6. The toroidal cylinder according to claim 4, further comprising an external mechanism for pivoting said partition plate synchronized with said rotor.

7. The toroidal cylinder according to claim 4, wherein said partition plate includes an external layer of heat resistant material.

8. The toroidal cylinder according to claim 4, wherein said partition plate includes a layer of fluid channels for cooling and/or lubrication fluid.

9. The toroidal cylinder according to claim 4, wherein an outer surface of said partition plate defines at least one recess for receiving engine parts protruding from said housing into said toroidal cylinder.

10. The toroidal cylinder according to claim 4, further comprising a partition chamber mounted in said housing, wherein said partition plate is pivotally mounted about a pivot axis in a wall of said partition chamber.

11. The toroidal cylinder according to claim 4, further comprising a partition chamber mounted in said housing, wherein said partition plate is eccentrically mounted in said partition chamber about a pivot axis outside said partition chamber.

12. The toroidal cylinder according to claim 10, wherein said partition chamber is mounted in said housing and includes:

an entrance wall and an exit wall, each defining apertures for passage of the lobe pistons;

side walls; and

a bottom section with a slot for the rotor.

13. A rotary compressor comprising:

a toroidal cylinder defined between a housing and a rotor;

a lobe piston defined on said rotor and protruding into said toroidal cylinder;

an intake aperture into said toroidal cylinder;

a compressed charge transfer channel; and

a partition plate, having a profile complementary to a profile of said toroidal cylinder, for selective sealing engagement of the cylinder, pivotally mounted in said housing before said intake aperture and behind said a compressed charge transfer channel, relative to a direction of rotation of said rotor.

14. The rotary compressor of claim 13, further comprising:

a second toroidal cylinder defined between a second housing and a second rotor, said second rotor being co-axial with said first rotor and coupled for synchronized rotation therewith, thereby forming a rotary engine;

at least one lobe piston protruding from said second rotor into said second toroidal cylinder;

a compressed charge inlet in said second toroidal cylinder coupled to said compressed charge transfer channel;

an igniter for combustion of a compressed charge from said compressed charge inlet;

an exhaust aperture for release of exhaust gases; and

a second partition plate having a profile complementary to a profile of the second cylinder for sealing engagement of the second cylinder, pivotally mounted at an orientation rotated by 180 degrees relative to said first partition plate, behind said exhaust aperture and before said igniter, relative to a direction of rotation of said rotor.

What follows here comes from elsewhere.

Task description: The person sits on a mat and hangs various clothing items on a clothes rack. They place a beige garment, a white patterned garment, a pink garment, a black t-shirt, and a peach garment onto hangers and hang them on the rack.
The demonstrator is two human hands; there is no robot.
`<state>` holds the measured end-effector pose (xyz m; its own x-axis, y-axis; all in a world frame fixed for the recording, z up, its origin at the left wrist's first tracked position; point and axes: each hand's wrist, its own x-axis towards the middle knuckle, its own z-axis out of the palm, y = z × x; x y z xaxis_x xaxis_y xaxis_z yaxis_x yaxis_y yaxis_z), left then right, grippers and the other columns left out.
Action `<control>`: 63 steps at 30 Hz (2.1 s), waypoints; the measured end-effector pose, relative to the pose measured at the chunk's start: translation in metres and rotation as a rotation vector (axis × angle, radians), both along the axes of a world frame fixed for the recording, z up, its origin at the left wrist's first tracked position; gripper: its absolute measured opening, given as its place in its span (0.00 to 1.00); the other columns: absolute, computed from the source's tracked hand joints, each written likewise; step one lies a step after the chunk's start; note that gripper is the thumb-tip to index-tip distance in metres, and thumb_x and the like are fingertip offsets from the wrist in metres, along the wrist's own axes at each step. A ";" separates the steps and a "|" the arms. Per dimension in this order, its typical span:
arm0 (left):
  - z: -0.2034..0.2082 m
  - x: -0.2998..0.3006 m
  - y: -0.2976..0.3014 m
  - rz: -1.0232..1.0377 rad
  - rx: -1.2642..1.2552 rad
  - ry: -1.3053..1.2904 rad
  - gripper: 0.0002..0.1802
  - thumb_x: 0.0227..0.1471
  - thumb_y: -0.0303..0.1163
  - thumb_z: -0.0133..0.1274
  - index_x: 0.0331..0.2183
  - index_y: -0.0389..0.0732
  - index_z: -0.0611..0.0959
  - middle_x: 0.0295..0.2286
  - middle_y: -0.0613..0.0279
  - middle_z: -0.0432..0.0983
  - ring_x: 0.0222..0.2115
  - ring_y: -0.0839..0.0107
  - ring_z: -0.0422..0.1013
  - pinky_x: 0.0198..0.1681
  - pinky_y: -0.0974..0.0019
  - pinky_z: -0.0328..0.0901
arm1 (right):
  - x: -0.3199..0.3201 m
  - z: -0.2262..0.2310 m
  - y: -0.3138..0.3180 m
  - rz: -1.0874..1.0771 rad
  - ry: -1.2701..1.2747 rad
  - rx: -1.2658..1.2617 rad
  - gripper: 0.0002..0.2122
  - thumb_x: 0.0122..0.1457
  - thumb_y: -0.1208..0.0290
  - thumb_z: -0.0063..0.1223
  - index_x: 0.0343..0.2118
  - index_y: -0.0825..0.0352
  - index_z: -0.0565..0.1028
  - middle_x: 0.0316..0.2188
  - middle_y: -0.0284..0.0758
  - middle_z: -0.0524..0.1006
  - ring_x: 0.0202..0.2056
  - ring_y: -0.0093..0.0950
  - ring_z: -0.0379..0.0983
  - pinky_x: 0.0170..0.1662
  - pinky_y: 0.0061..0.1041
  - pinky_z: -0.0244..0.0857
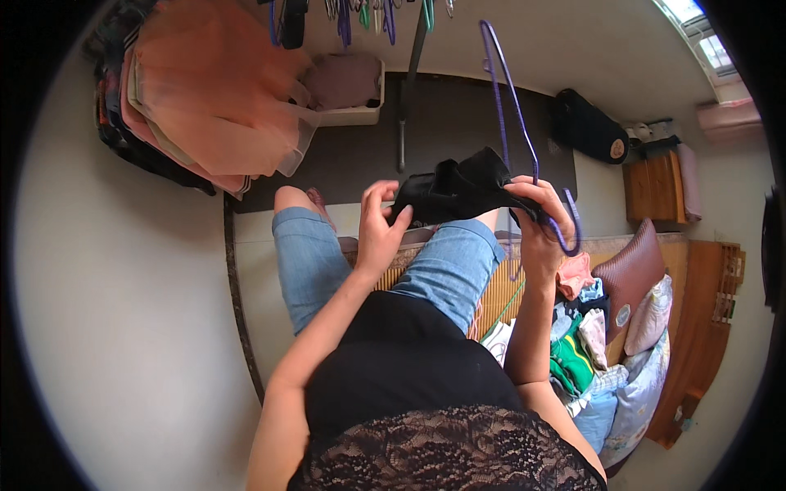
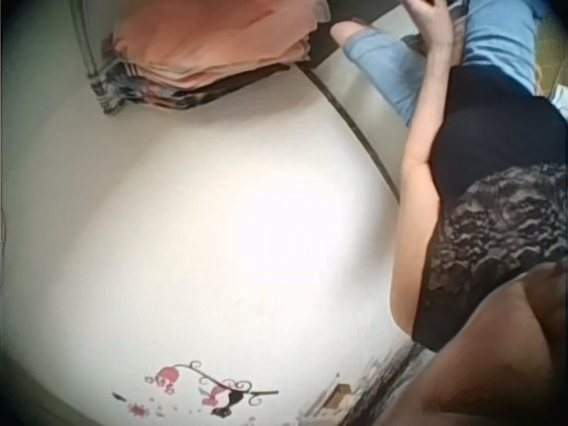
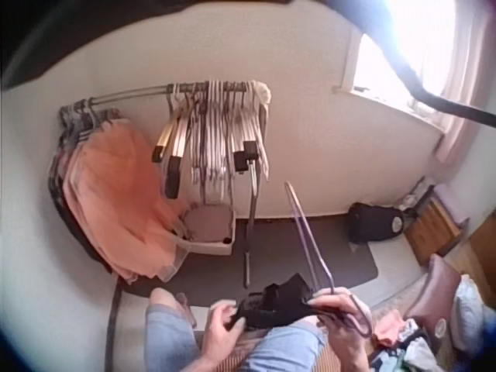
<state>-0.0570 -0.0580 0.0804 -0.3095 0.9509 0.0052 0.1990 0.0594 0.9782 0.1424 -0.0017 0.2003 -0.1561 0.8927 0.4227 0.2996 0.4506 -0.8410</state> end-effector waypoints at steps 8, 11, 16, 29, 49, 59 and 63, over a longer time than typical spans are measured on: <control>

15. A method for selectively maintaining pressure in a selected portion of a toroidal cylinder formed between a housing and a rotor having at least one lobe piston protruding into the cylinder, the method comprising:

pivotally mounting a partition plate in the toroidal cylinder;

rotating the rotor by means of differential pressure in the cylinder;

selectively sealing the cylinder by the partition plate, thereby maintaining high pressure in a portion of the cylinder between the partition plate and the lobe piston; and

pivoting said partition plate by the lobe piston as the rotor rotates, until the piston passes the partition.

16. The method according to claim 15, wherein said step of pivotally mounting includes:

mounting a partition chamber in said housing; and

pivotally mounting said partition plate in said partition chamber.

17. The method according to claim 16, wherein said step of pivotally mounting includes pivotally mounting said partition plate in a wall of said partition chamber.

18. The method according to claim 16, wherein said step of pivotally mounting includes eccentrically mounting said partition plate in said partition chamber about a pivot axis outside said partition chamber.

19. The method according to claim 15, wherein said step of selectively sealing is implemented by an external mechanism coupled to said partition plate and synchronized with said rotor.

20. The method according to claim 15, wherein said step of selectively sealing is implemented by said pressure differential in said cylinder.